> _DATASET RECORDS_:
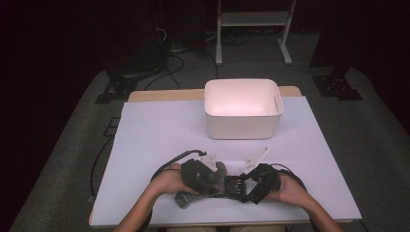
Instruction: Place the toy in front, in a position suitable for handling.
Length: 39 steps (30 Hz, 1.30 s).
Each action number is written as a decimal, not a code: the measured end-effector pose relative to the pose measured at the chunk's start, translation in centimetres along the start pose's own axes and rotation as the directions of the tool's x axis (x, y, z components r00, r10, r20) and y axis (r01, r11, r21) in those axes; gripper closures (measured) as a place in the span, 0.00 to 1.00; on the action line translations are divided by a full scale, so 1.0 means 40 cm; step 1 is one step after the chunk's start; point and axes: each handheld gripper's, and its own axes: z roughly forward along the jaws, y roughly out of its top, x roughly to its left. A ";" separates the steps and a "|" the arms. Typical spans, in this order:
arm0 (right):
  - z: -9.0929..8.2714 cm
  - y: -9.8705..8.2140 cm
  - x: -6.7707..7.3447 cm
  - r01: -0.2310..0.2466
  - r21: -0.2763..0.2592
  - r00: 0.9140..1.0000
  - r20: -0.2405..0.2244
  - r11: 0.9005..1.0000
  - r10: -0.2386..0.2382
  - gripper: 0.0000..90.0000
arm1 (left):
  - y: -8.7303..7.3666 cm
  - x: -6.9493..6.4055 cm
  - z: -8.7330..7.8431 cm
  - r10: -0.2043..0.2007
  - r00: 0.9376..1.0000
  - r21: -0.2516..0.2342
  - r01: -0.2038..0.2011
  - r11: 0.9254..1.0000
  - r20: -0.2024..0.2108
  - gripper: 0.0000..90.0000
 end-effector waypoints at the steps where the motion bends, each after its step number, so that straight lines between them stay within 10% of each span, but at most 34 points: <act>1: -0.007 0.000 0.003 0.001 -0.009 1.000 0.009 1.000 -0.001 0.20 | 0.001 -0.001 0.001 0.002 1.000 0.001 -0.002 1.000 0.000 0.80; 6: -0.045 0.004 -0.006 -0.051 -0.095 0.999 -0.015 0.994 0.050 0.21 | 0.008 -0.003 0.002 0.019 1.000 0.017 -0.019 1.000 0.013 0.80; 16: 0.006 0.033 -0.039 -0.074 -0.070 0.995 -0.073 0.995 0.069 0.24 | 0.013 -0.010 0.006 0.032 0.999 0.031 -0.032 0.999 0.012 0.80; 27: 0.030 0.015 -0.067 -0.170 -0.076 0.967 -0.207 0.983 0.151 0.31 | 0.014 0.007 -0.020 0.016 1.000 -0.004 -0.016 1.000 -0.018 0.80; 39: 0.015 0.023 -0.008 -0.033 -0.101 0.997 -0.074 0.994 0.025 0.32 | 0.042 0.078 -0.069 -0.094 0.994 -0.078 0.089 0.993 -0.063 0.77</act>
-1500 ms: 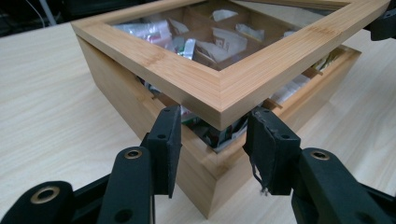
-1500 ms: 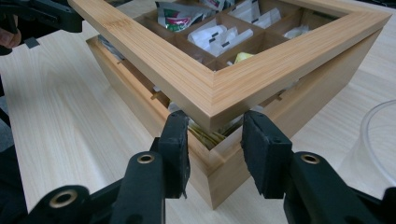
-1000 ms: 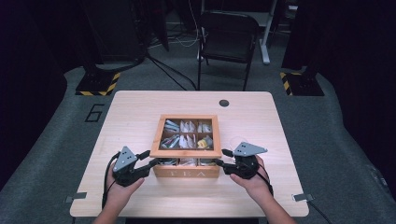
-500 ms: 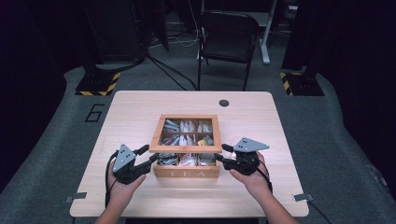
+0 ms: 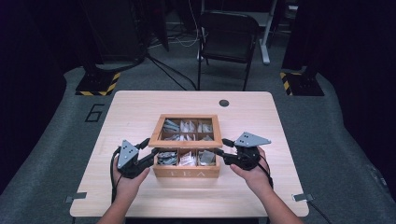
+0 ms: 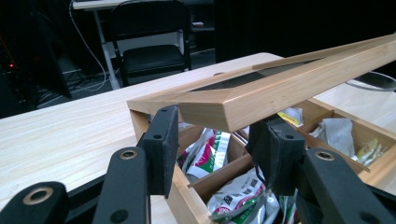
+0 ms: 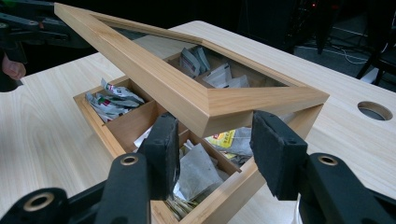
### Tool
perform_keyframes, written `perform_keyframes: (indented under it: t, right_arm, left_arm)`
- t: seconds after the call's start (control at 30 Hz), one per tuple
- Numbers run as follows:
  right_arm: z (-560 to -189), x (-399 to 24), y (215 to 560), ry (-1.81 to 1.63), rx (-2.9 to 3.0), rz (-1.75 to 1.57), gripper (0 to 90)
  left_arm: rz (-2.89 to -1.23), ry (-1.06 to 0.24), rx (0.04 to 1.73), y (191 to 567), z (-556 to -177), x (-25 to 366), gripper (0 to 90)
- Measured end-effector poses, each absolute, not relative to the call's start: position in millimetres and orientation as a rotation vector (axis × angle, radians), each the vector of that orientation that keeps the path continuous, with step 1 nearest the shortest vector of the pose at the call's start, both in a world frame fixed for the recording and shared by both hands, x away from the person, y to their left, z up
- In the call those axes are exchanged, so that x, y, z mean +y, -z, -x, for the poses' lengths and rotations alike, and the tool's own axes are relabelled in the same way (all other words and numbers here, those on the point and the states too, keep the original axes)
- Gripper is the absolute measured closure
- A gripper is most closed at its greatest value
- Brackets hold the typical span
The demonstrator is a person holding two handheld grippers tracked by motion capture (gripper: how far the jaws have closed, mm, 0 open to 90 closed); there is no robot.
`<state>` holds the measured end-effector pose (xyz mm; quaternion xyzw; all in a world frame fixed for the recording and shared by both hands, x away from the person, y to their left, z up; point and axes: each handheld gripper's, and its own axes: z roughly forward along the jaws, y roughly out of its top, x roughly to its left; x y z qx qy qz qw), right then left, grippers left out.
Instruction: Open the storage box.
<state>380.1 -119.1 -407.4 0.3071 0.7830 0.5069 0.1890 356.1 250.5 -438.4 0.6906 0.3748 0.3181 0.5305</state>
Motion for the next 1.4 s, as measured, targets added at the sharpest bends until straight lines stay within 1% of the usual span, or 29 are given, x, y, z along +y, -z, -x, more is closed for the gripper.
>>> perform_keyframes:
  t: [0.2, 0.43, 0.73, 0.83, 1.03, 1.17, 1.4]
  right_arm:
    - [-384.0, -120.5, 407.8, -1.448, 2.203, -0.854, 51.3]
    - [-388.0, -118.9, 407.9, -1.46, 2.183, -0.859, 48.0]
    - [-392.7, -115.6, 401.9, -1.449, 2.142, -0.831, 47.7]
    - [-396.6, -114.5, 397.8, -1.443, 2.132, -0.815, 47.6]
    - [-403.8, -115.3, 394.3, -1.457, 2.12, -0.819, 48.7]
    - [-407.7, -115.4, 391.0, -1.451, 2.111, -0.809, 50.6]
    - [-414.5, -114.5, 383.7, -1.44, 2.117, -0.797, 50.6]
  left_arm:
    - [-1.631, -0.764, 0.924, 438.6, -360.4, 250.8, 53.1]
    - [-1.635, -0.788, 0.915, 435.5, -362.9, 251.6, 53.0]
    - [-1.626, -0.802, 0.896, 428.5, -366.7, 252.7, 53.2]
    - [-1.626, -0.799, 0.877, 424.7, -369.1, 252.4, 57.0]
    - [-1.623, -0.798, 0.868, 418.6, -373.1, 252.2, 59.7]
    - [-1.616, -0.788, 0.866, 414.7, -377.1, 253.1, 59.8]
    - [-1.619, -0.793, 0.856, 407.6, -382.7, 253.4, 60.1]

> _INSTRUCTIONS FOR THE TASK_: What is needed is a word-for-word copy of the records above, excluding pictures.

> _ANSWER BOX_:
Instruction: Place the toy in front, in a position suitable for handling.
Length: 39 steps (30 Hz, 1.30 s).
Each action number is written as a decimal, not a code: the measured end-effector pose relative to the pose measured at the chunk's start, translation in centimetres along the start pose's own axes and rotation as the directions of the tool's x axis (x, y, z components r00, r10, r20) and y axis (r01, r11, r21) in those axes; gripper closures (measured) as a place in the span, 0.00 to 1.00; on the action line translations are divided by a full scale, so 1.0 means 40 cm; step 1 is one step after the chunk's start; point and axes: each handheld gripper's, and its own axes: z roughly forward along the jaws, y roughly out of its top, x roughly to its left. A ";" separates the steps and a "|" the arms. Typical spans, in this order:
arm0 (right):
  - z: -9.0929..8.2714 cm
  - y: -9.8705..8.2140 cm
  - x: -6.7707..7.3447 cm
  - r01: -0.2310..0.2466
  - r21: -0.2763..0.2592
  - r00: 0.9140..1.0000
  - r20: -0.2405..0.2244
  - r11: 0.9005..1.0000
  - r10: -0.2386..0.2382
  - gripper: 0.0000..90.0000
arm1 (left):
  - y: -8.7303..7.3666 cm
  - x: -6.9493..6.4055 cm
  - z: -8.7330..7.8431 cm
  - r10: -0.2043..0.2007
  - r00: 0.9376..1.0000
  - r21: -0.2516..0.2342
  - r01: -0.2038..0.2011
  - r11: 0.9254..1.0000
  - r20: -0.2024..0.2108
  - gripper: 0.0000..90.0000
 end-effector waypoints at the steps where the motion bends, each after its step number, so that straight lines between them stay within 10% of each span, but at most 34 points: <act>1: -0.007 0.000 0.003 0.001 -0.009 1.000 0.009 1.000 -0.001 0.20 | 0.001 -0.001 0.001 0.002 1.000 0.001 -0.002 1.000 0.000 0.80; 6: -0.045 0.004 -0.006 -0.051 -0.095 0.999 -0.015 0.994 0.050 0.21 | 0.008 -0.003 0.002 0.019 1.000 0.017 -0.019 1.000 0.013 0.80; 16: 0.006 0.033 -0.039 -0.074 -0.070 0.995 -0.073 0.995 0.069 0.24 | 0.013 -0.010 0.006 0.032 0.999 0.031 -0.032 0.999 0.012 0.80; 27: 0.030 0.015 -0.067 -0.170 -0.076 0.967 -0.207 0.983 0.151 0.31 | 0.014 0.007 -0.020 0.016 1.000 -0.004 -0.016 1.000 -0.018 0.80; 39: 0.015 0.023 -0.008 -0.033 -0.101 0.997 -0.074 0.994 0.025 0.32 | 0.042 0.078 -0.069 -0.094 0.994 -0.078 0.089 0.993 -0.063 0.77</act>
-1500 ms: 
-1500 ms: 
-1000 ms: 
-500 ms: 
+0 ms: 
+0 ms: 
+0 ms: 
### Tool
perform_keyframes, written `perform_keyframes: (indented under it: t, right_arm, left_arm)`
- t: seconds after the call's start (control at 30 Hz), one per tuple
- Numbers run as follows:
  right_arm: z (-560 to -189), x (-399 to 24), y (215 to 560), ry (-1.81 to 1.63), rx (-2.9 to 3.0), rz (-1.75 to 1.57), gripper (0 to 90)
  left_arm: rz (-2.89 to -1.23), ry (-1.06 to 0.24), rx (0.04 to 1.73), y (191 to 567), z (-556 to -177), x (-25 to 366), gripper (0 to 90)
- Measured end-effector poses, each absolute, not relative to the call's start: position in millimetres and orientation as a rotation vector (axis × angle, radians), each the vector of that orientation that keeps the path continuous, with step 1 nearest the shortest vector of the pose at the call's start, both in a world frame fixed for the recording and shared by both hands, x away from the person, y to their left, z up
- In the call those axes are exchanged, so that x, y, z mean +y, -z, -x, for the poses' lengths and rotations alike, and the tool's own axes are relabelled in the same way (all other words and numbers here, those on the point and the states too, keep the original axes)
- Gripper is the absolute measured closure
- A gripper is most closed at its greatest value
- Brackets hold the typical span
The demonstrator is a person holding two handheld grippers tracked by motion capture (gripper: how far the jaws have closed, mm, 0 open to 90 closed); there is no robot.
`<state>` holds the measured end-effector pose (xyz mm; quaternion xyzw; all in a world frame fixed for the recording and shared by both hands, x away from the person, y to their left, z up; point and axes: each handheld gripper's, and its own axes: z roughly forward along the jaws, y roughly out of its top, x roughly to its left; x y z qx qy qz qw), right then left, grippers left out.
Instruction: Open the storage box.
<state>380.1 -119.1 -407.4 0.3071 0.7830 0.5069 0.1890 356.1 250.5 -438.4 0.6906 0.3748 0.3181 0.5305</state>
Motion for the next 1.4 s, as measured, targets added at the sharpest bends until straight lines stay within 1% of the usual span, or 29 are given, x, y, z along +y, -z, -x, more is closed for the gripper.
>>> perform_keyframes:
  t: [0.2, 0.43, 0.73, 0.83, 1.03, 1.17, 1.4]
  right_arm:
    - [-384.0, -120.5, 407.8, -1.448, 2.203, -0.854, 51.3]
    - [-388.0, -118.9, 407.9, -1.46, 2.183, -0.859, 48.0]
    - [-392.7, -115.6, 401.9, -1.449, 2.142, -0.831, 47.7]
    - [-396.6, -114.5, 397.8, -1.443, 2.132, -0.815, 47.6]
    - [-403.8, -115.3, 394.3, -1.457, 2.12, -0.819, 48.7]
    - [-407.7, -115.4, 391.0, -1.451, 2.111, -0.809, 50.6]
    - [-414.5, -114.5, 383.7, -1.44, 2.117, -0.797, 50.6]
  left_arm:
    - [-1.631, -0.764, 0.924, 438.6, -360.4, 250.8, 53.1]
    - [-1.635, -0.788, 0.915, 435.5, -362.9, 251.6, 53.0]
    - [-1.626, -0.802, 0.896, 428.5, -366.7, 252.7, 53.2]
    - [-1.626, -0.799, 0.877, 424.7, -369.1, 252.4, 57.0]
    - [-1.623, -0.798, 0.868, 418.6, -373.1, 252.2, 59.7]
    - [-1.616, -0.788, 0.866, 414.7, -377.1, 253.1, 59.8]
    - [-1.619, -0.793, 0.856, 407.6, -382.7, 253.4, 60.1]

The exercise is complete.